Supplied material:
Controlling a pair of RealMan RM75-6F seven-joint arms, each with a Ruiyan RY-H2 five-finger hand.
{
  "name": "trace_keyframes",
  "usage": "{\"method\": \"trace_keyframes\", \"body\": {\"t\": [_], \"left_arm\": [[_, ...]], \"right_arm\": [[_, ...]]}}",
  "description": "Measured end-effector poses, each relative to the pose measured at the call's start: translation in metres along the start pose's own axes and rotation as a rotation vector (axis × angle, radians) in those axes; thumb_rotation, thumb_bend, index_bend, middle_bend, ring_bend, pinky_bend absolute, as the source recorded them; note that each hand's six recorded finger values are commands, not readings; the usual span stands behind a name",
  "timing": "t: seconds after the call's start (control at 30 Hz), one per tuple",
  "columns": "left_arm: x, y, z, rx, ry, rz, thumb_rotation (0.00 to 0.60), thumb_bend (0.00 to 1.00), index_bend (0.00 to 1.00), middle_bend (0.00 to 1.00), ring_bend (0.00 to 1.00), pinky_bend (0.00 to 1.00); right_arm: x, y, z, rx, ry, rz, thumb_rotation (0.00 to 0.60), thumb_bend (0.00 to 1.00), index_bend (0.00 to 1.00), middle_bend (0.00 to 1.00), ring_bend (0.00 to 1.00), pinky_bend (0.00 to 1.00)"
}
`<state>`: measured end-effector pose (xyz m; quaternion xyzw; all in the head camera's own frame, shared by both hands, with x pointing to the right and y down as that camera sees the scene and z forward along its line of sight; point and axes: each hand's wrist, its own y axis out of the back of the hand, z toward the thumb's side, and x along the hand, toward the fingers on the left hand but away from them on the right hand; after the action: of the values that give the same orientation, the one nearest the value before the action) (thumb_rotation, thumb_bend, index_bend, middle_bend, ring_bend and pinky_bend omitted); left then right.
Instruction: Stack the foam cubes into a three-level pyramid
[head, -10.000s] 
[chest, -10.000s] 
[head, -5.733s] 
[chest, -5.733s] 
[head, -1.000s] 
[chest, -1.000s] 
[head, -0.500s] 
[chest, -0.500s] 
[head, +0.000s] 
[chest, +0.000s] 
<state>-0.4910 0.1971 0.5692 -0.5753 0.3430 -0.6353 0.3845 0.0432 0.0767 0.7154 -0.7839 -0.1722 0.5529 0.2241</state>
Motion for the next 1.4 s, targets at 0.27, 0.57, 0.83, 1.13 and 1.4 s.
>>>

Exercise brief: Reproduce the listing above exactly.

Expected answer:
Controlling a pair of RealMan RM75-6F seven-joint arms, each with a Ruiyan RY-H2 five-finger hand.
{
  "name": "trace_keyframes",
  "usage": "{\"method\": \"trace_keyframes\", \"body\": {\"t\": [_], \"left_arm\": [[_, ...]], \"right_arm\": [[_, ...]]}}",
  "description": "Measured end-effector poses, each relative to the pose measured at the call's start: translation in metres along the start pose's own axes and rotation as a rotation vector (axis × angle, radians) in those axes; thumb_rotation, thumb_bend, index_bend, middle_bend, ring_bend, pinky_bend absolute, as the source recorded them; note that each hand's six recorded finger values are commands, not readings; the usual span stands behind a name",
  "timing": "t: seconds after the call's start (control at 30 Hz), one per tuple",
  "columns": "left_arm: x, y, z, rx, ry, rz, thumb_rotation (0.00 to 0.60), thumb_bend (0.00 to 1.00), index_bend (0.00 to 1.00), middle_bend (0.00 to 1.00), ring_bend (0.00 to 1.00), pinky_bend (0.00 to 1.00); right_arm: x, y, z, rx, ry, rz, thumb_rotation (0.00 to 0.60), thumb_bend (0.00 to 1.00), index_bend (0.00 to 1.00), middle_bend (0.00 to 1.00), ring_bend (0.00 to 1.00), pinky_bend (0.00 to 1.00)"
}
`<state>`: measured end-effector pose (xyz m; quaternion xyzw; all in the head camera's own frame, shared by both hands, with x pointing to the right and y down as that camera sees the scene and z forward along its line of sight; point and axes: each hand's wrist, its own y axis out of the back of the hand, z toward the thumb's side, and x along the hand, toward the fingers on the left hand but away from them on the right hand; after the action: of the values that give the same orientation, the one nearest the value before the action) (thumb_rotation, thumb_bend, index_bend, middle_bend, ring_bend and pinky_bend omitted); left then right.
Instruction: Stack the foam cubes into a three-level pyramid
[head, -10.000s] 
[chest, -10.000s] 
[head, -5.733s] 
[chest, -5.733s] 
[head, -1.000s] 
[chest, -1.000s] 
[head, -0.500s] 
[chest, -0.500s] 
[head, +0.000s] 
[chest, +0.000s] 
<state>-0.4910 0.1971 0.5692 -0.5753 0.3430 -0.6353 0.3845 0.0432 0.0767 0.7154 -0.7839 -0.1722 0.5529 0.2241</state>
Motion for the next 1.4 s, targets at 0.27, 0.57, 0.83, 1.13 and 1.4 s.
>>>

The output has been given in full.